Task description – I need only the number of lines in this data that contain the string "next".

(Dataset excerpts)
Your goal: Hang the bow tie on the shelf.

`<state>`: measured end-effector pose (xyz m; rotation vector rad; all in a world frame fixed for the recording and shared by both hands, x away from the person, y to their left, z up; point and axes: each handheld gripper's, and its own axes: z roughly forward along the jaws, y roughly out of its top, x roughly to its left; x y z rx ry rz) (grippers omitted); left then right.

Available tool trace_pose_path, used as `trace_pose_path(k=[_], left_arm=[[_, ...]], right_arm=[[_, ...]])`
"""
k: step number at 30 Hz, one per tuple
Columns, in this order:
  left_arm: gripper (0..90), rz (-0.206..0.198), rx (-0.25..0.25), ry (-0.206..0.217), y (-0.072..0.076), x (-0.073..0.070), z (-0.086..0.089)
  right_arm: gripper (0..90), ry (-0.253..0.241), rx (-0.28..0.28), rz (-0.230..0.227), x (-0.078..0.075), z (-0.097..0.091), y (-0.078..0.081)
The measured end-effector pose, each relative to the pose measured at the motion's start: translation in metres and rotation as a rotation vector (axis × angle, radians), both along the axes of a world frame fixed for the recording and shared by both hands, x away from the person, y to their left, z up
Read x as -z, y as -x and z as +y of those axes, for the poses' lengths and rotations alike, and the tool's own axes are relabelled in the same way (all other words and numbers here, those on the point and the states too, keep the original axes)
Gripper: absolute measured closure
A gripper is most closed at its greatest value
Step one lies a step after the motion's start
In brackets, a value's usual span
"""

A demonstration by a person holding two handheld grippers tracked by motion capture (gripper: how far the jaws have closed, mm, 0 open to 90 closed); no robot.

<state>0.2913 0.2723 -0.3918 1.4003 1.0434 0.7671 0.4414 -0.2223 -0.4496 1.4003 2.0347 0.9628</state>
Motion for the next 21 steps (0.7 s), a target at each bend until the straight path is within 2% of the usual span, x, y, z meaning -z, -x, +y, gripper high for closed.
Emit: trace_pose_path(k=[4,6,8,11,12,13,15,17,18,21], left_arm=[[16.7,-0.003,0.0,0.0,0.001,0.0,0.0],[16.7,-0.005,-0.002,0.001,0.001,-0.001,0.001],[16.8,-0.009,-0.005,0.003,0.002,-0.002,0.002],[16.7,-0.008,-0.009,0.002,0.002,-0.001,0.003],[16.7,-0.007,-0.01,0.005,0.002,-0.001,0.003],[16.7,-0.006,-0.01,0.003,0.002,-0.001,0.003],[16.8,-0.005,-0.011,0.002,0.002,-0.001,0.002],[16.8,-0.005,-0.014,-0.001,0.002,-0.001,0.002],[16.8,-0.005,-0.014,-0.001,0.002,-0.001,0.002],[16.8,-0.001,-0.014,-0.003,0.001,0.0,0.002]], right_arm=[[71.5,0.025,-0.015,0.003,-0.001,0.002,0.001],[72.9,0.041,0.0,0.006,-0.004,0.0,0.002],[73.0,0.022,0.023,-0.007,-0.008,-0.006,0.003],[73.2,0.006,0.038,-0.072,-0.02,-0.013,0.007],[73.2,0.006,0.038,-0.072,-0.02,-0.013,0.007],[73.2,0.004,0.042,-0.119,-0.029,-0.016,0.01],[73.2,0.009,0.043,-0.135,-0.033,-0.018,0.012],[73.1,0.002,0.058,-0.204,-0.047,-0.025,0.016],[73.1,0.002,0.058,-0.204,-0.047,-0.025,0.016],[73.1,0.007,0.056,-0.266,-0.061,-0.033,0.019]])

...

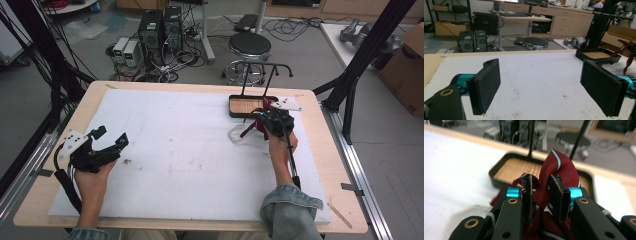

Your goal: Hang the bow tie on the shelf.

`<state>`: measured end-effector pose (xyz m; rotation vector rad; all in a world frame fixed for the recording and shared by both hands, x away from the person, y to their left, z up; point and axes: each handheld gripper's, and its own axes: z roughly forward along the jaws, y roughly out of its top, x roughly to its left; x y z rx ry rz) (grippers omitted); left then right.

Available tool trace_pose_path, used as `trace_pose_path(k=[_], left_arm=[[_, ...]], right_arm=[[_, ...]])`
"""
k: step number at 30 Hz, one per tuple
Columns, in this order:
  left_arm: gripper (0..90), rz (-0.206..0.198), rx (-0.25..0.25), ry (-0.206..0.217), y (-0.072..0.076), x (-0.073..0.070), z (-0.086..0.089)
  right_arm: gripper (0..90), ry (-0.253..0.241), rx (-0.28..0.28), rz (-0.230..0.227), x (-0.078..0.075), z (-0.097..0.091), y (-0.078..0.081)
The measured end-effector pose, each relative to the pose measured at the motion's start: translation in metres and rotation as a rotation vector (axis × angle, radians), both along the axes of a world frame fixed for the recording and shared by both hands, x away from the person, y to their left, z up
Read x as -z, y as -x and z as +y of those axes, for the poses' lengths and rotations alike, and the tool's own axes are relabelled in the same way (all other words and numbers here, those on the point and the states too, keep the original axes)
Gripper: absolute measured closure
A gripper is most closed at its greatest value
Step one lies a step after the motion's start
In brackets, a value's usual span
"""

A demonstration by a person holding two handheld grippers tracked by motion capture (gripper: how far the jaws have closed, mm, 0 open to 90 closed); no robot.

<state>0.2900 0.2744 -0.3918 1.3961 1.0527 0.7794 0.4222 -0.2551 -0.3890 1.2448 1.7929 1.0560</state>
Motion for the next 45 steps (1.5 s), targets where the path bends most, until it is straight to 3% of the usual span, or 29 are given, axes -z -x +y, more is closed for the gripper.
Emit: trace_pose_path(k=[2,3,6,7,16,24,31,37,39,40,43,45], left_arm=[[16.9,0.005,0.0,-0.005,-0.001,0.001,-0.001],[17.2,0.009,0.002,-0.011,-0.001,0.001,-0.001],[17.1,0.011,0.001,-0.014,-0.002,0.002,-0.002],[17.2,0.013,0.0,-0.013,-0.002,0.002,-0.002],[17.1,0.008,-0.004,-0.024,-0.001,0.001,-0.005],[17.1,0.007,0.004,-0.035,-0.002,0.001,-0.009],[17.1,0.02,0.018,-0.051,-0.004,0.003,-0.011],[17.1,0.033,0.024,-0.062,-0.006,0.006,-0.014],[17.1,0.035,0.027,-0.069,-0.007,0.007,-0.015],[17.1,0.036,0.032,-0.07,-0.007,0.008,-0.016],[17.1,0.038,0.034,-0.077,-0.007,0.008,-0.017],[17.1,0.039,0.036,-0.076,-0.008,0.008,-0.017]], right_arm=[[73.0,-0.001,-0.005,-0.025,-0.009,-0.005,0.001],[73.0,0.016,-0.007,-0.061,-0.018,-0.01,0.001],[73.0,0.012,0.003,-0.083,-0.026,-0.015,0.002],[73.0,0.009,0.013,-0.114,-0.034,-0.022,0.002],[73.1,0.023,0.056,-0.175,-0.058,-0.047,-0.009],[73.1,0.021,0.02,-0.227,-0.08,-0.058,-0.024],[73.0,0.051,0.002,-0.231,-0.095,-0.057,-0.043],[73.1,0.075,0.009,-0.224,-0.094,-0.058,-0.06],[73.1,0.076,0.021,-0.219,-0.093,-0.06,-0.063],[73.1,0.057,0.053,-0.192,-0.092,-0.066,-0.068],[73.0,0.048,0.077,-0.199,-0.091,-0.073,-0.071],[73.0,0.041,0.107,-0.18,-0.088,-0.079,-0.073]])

Result of this task – 2